An Introduction to Parsing Tools for Python Static Types and Practices

This article introduces the support for static types from Python, the development status of the community, the introduction and comparison of type check tools, and the practice of type parsing.

1. Background

Python is a dynamic type language featuring strong type. Developers can dynamically specify the type (dynamic) for the object, but operations with mismatched types are not allowed. (For example, variables str and int cannot be added together.)

Dynamic types help developers write code easily. However, as the saying goes, using dynamic types is fun for a while, while refactoring is painful. Dynamic types also bring a lot of trouble. If dynamic languages can add static type markers, the main benefits are listed below:

Easier Writing: Definition jump and type prompt can be implemented with various IDE tools.
More Reliable Encoding: Supported by type definitions, many tools can detect semantic errors in advance in the static coding stage.
More Reassuring Refactoring: Input and output parameters of the interface are clarified, making the code refactoring clearer and more stable.

Currently, most mainstream languages (such as Java, Go, and Rust) support static types. Dynamic languages (Python, JS) are also embracing static types, such as TypeScript.

This article introduces the support for static types from Python, the development status of the community, the introduction and comparison of type check tools, and the practice of type parsing.

2. Support for Python Static Types

As early as 2006, Python 3.0 introduced the syntax for the type annotation and listed many items for improvements.

# Before adding the type
def add(a, b):
    return a + b
    
# After adding the type
def add(a:int, b:int) -> int:
    return a + b

With continuous evolution, Python 3.5 can implement Type Hints. IDE can implement Type Checking by combining with Type labeling.

Then, in Python 3.7, the static type support is virtually perfect.

The following part is a detailed description of type inspection tools and some basic concepts.

3. An Introduction to Type Inspection Tools

Python authors and mainstream vendors have released the inspection tool for Python types.

The features of these tools are similar:

3.1 mypy

The earliest officially launched mypy was developed personally by Guido van Rossum, the father of Python. It is integrated by various mainstream editors (such as PyCharm, Emacs, Sublime Text, and VS Code). The user base is solid, and the documentation and experience are rich.

3.2 pytype

Google's pytype is capable of type inspection and provides some useful tools:

annotate-ast: Mark the AST tree during the process
merge-pyi: Merge the generated pyi files into the original file.
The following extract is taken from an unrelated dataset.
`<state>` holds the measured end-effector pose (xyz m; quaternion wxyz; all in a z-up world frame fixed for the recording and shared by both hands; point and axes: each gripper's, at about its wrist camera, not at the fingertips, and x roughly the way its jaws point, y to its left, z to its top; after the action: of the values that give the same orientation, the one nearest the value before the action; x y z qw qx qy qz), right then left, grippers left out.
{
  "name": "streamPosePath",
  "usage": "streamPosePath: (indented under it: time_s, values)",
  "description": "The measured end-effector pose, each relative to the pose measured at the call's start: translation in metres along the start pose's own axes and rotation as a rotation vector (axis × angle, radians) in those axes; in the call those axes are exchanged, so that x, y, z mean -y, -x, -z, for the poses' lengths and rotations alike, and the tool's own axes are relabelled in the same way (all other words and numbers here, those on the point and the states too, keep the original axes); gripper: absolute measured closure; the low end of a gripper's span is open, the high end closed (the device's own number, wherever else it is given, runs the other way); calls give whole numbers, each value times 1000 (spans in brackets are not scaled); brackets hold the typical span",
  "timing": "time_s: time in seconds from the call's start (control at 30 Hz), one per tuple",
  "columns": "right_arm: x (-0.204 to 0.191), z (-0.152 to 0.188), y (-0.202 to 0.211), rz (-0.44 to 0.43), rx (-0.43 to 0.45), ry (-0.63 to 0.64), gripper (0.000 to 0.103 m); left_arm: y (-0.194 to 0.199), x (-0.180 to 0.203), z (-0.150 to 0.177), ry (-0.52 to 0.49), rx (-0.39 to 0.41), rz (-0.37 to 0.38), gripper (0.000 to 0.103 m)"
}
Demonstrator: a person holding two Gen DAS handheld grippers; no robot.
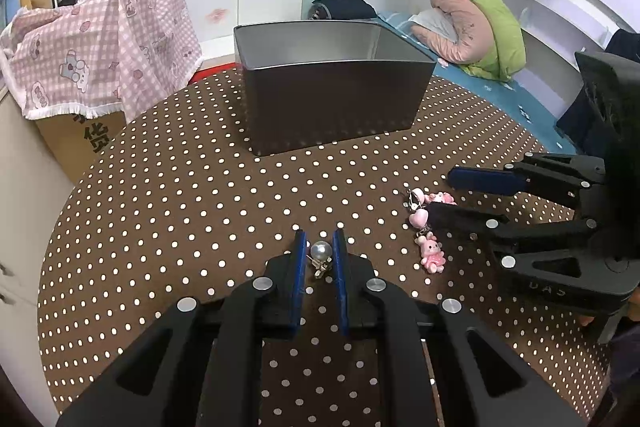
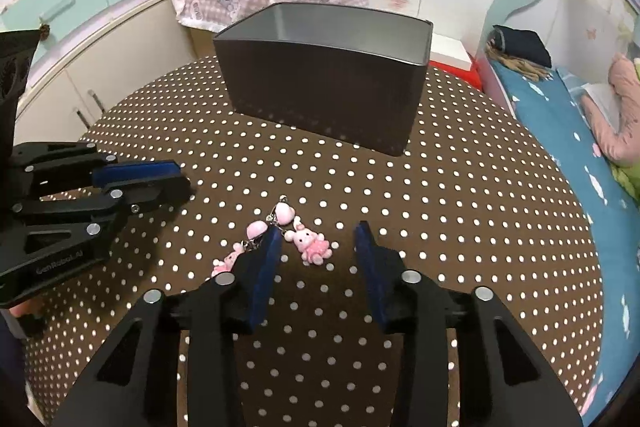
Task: Organize jewelry
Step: 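Grasp a small silver earring with the left gripper while the right grasps a pink charm, then carry the earring and pink charm into the tin box and open both grippers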
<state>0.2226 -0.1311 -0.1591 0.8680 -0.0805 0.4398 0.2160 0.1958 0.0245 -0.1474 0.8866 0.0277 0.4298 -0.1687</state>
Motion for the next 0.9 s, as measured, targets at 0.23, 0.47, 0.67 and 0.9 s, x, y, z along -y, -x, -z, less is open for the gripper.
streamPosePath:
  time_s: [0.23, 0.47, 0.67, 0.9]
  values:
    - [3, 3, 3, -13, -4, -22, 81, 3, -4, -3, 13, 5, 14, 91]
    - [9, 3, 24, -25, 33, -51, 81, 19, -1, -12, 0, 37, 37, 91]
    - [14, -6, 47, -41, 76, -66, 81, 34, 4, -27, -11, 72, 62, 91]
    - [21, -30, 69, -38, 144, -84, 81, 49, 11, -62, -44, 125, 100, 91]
It can also hide the type and load again during type inspection.
pytd-tool: Parse the pyi files into customized PYTD files in pytype
pytype-single: With all the dependent pyi files given, parse a single Python file.
pyxref: Generate cross-references

3.3 pyre

Facebook's pyre-check has two special features:

Watchman: Listen to code files and track changes
Query: Perform local checks for the source code. For example, query the type of an expression in a row or query all methods of a class and return the results in a list. This avoids global checks.

3.4 pyright

Microsoft's pyright is the latest open-source tool. It claims the following advantages:

Fast Speed: It is five times faster than mypy and other tools written in Python.
No Dependence on the Python Environment: It is written in TypeScript, runs on nodes, and does not depend on the Python environment or third-party packages.
Strong Configurability: It supports flexible configuration and different running environments (PYTHONPATH settings, Python versions, and platform targets.)
Complete Check Items: It supports checks of types, other syntax items (such as PEP-484, PEP-526, and PEP-544), function return values, class variables, and global variables. It can also check conditional loop statements.
Command Line Tool: It contains two VS Code plug-ins: a command line tool and a Language Server Protocol.
Built-In Stubs. It uses the copy of Typeshed. Note: Use static pyi files and check built-in modules, standard libraries, and third-party components.
Language Service Features: It supports prompt information hovering, symbol definition jumps, and real-time edition feedback.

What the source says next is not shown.